Answering your questions about the use of animals in research

I get a lot of questions about research, and especially about animal research. At the MS Society, we fund studies of all kinds, including those which involve the use of animals. When I was a graduate student at the University of Ottawa, I was involved in animal research, and know first-hand why this type of research is important. I thought this would be a good opportunity to clear up some misconceptions about animal research, and offer some perspective on the subject.

Is animal research necessary? What about alternatives?

Not all scientific research uses animals. Some research uses cells (you might have heard of in vitro research), some research uses computer modelling, and some research analyzes statistics and observations. So, is animal research necessary all the time? No.

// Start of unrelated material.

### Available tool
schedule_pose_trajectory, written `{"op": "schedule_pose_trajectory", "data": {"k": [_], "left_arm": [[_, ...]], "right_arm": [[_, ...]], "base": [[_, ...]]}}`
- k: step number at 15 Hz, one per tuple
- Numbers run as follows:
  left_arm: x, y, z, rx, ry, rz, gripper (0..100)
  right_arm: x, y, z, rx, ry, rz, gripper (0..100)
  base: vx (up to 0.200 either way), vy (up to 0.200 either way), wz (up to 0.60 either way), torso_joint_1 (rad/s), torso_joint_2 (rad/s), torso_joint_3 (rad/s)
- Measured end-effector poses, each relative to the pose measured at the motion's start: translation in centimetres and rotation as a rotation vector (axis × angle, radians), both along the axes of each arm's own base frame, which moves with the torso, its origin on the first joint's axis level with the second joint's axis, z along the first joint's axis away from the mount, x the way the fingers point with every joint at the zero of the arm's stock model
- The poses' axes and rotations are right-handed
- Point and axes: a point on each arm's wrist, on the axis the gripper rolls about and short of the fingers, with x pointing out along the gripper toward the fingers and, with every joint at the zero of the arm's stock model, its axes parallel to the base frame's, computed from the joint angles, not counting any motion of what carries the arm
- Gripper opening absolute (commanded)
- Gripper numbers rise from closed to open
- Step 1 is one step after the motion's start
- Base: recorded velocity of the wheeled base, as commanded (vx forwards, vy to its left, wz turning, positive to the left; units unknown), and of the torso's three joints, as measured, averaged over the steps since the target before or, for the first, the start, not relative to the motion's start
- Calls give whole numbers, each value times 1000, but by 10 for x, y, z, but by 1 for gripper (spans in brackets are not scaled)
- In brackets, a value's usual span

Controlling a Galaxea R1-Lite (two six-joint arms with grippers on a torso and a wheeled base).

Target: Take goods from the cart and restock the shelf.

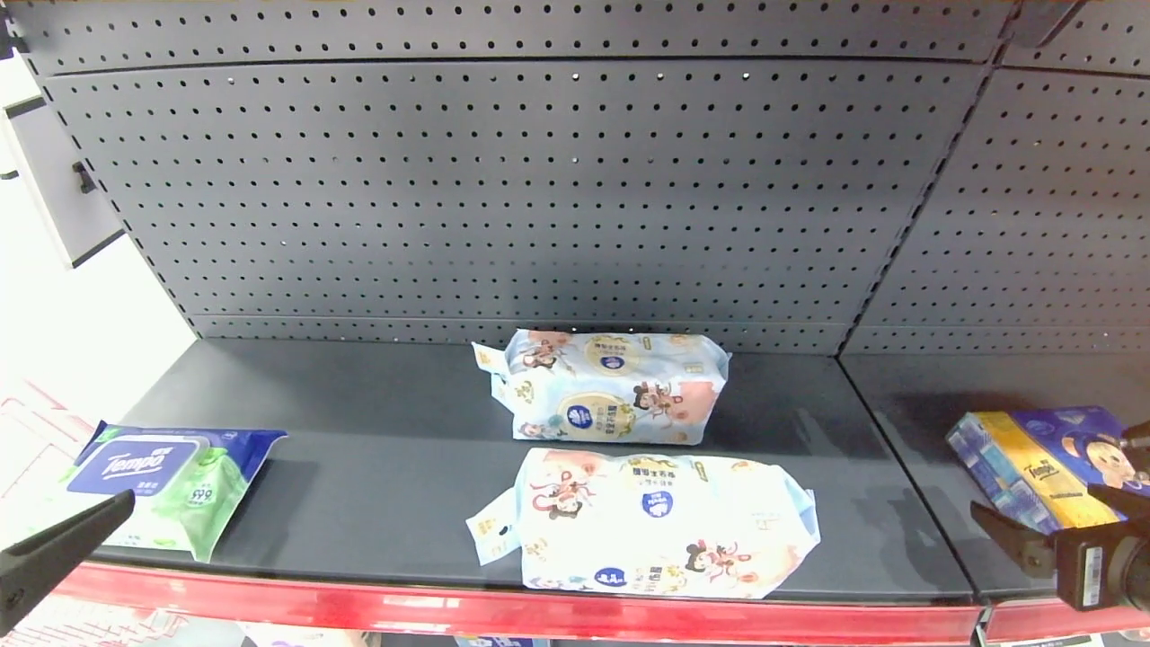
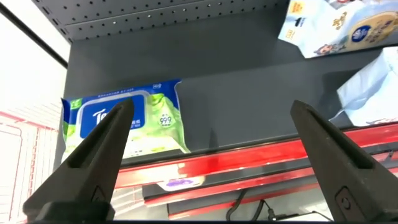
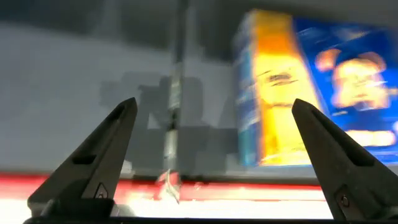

When appropriate alternatives are available scientists have a moral and ethical obligation to use them. So if research can be done without using animals, it is. Besides that, animal research is expensive! Each animal must be bought or bred, fed, housed and cared for each and every day. It costs a lot of money to do animal research. However, there are some cases where animal research is the only method to answer a scientific question. Cells in a petri dish can’t provide us with the same information as a living organism. Animal research allows us to model human diseases such as MS, Parkinson’s or Alzheimer’s disease. Treatments for diseases or illnesses are tested on animals before testing is done in humans to determine their safety and efficacy, as well as to examine possible side effects. We can’t get the same kind of information from examining cells in a test tube. Although other methods may complement animal studies, currently, research in animals is a highly effective way of better understanding a particular disease and how it can treated.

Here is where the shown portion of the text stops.